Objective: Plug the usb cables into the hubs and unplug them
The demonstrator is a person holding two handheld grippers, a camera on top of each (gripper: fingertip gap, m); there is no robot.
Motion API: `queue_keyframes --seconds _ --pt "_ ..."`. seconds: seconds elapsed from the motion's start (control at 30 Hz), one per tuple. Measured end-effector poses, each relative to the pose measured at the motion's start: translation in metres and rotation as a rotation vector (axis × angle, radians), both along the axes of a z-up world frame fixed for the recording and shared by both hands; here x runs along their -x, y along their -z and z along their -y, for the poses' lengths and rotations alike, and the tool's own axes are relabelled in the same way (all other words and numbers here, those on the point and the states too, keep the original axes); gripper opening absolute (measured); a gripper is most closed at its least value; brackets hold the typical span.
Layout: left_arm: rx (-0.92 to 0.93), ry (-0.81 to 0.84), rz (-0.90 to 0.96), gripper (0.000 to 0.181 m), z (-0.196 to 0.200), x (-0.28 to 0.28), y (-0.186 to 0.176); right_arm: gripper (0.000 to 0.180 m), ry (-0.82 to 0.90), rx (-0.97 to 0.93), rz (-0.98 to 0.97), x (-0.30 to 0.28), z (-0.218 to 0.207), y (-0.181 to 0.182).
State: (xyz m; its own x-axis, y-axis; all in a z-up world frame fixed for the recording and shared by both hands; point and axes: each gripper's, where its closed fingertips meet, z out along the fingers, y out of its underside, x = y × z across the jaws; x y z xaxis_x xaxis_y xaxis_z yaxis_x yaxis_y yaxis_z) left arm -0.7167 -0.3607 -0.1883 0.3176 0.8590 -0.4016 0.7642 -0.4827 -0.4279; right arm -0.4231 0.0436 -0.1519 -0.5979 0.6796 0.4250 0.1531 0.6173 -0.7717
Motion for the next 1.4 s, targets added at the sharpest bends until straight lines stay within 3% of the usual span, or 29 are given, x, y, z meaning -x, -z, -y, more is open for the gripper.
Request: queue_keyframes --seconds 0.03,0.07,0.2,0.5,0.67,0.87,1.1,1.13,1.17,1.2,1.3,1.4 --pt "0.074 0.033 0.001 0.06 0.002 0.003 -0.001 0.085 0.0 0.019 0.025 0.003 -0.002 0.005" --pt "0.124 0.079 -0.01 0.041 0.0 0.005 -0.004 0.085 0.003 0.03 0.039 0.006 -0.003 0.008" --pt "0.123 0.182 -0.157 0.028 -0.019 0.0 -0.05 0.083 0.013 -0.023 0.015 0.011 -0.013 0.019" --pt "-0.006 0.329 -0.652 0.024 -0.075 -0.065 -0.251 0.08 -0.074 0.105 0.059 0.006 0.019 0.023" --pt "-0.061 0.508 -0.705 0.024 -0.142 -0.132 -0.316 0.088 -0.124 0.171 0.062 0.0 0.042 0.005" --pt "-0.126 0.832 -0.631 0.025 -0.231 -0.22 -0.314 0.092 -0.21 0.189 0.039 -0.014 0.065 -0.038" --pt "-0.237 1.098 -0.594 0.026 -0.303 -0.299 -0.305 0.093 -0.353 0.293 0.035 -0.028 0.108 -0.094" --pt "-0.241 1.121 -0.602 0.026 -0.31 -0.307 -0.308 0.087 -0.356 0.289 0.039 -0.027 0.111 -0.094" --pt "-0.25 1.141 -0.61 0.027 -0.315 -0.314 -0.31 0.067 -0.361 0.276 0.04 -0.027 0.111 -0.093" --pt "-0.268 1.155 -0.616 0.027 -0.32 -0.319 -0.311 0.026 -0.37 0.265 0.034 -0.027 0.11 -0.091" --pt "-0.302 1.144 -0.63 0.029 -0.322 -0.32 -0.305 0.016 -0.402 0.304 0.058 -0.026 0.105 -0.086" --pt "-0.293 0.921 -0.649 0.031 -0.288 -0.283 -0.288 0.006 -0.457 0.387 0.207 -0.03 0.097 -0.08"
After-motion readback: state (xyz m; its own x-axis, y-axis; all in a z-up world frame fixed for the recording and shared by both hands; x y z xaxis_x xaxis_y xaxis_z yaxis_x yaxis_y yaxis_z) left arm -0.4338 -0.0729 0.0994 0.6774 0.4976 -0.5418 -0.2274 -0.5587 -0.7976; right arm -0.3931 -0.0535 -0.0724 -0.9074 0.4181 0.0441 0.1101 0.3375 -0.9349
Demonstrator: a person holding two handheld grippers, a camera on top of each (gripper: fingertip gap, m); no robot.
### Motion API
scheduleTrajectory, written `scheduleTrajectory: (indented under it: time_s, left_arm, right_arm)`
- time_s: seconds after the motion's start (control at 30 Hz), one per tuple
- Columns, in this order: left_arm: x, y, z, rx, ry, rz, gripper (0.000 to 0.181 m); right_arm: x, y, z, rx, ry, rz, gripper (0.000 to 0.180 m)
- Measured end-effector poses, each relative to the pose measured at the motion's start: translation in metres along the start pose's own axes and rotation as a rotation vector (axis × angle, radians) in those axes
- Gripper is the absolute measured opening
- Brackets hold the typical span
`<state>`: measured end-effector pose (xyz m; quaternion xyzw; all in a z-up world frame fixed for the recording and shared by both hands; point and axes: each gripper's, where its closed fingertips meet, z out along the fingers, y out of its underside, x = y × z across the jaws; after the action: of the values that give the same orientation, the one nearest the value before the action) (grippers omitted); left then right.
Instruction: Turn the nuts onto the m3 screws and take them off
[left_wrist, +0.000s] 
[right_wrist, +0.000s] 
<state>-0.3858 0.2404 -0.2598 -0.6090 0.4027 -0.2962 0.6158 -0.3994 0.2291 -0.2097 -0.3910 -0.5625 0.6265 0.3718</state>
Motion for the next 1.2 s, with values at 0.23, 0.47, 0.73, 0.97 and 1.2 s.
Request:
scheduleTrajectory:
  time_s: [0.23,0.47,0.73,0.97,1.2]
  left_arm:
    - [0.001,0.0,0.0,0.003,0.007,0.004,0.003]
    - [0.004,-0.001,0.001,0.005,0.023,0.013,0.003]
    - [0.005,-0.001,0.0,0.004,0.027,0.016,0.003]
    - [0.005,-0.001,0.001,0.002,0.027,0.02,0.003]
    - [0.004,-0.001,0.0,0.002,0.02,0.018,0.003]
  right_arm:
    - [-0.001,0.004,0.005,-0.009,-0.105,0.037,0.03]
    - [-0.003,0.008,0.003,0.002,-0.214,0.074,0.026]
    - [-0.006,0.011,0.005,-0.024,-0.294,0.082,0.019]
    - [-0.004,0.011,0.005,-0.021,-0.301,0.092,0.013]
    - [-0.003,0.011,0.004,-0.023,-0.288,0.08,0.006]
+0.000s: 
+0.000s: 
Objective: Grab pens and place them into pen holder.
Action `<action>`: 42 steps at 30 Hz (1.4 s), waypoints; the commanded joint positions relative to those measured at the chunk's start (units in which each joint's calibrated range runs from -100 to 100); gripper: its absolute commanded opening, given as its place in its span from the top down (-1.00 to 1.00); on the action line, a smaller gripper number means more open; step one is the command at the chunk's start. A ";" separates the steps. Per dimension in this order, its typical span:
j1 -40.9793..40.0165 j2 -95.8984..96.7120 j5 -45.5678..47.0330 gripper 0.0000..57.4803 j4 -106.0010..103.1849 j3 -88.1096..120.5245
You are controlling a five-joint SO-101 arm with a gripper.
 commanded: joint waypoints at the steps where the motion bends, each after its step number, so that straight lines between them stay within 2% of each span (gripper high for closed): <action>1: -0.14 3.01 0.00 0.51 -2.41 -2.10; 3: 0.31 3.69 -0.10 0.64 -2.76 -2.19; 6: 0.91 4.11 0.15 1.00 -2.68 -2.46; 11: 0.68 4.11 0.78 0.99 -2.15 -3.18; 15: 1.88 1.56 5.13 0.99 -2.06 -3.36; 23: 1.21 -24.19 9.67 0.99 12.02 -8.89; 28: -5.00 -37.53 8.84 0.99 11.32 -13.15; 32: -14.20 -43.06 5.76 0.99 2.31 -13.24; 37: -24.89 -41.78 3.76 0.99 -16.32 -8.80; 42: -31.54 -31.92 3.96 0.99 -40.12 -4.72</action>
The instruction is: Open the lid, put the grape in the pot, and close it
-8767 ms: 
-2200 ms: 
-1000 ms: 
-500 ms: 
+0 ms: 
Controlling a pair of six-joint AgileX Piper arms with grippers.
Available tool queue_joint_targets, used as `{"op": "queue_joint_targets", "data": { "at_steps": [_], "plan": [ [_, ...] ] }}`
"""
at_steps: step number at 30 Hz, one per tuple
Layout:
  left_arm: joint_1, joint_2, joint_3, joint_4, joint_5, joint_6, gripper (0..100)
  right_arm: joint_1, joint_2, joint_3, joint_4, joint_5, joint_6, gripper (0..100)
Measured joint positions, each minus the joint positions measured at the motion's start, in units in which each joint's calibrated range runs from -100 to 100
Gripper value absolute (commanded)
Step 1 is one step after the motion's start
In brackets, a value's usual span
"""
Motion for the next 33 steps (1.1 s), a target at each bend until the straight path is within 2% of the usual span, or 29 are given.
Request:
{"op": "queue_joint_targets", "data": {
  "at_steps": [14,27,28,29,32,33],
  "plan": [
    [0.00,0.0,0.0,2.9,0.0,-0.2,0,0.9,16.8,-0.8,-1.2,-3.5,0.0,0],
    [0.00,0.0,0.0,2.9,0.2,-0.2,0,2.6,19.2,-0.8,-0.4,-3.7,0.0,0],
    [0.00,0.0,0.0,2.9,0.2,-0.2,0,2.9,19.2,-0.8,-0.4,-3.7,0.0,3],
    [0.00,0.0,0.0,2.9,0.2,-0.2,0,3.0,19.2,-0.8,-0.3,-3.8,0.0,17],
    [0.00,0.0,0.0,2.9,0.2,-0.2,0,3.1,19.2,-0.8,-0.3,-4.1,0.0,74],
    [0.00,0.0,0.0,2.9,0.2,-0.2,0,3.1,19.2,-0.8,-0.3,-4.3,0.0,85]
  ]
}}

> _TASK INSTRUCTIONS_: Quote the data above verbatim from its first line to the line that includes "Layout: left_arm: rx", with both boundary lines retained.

> _OUTPUT BELOW_:
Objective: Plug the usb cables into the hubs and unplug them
The demonstrator is a person holding two handheld grippers, a camera on top of each (gripper: fingertip gap, m); there is no robot.
Motion API: `queue_keyframes --seconds _ --pt "_ ..."`. seconds: seconds elapsed from the motion's start (control at 30 Hz), one per tuple. Measured end-effector poses, each relative to the pose measured at the motion's start: translation in metres and rotation as a rotation vector (axis × angle, radians), both along the axes of a z-up world frame fixed for the recording and shared by both hands; here x runs along their -x, y along their -z and z along their -y, for the poses' lengths and rotations alike, and the tool's own axes are relabelled in the same way (all other words and numbers here, those on the point and the states too, keep the original axes); gripper opening absolute (measured); a gripper is most closed at its least value; brackets hold the typical span.
Layout: left_arm: rx (-0.92 to 0.93), ry (-0.81 to 0.84), rz (-0.90 to 0.96), gripper (0.000 to 0.181 m), z (-0.196 to 0.200), x (-0.28 to 0.28), y (-0.186 to 0.176); right_arm: gripper (0.000 to 0.180 m), ry (-0.82 to 0.90), rx (-0.97 to 0.93), rz (-0.98 to 0.97), x (-0.30 to 0.28), z (-0.218 to 0.207), y (-0.181 to 0.182).

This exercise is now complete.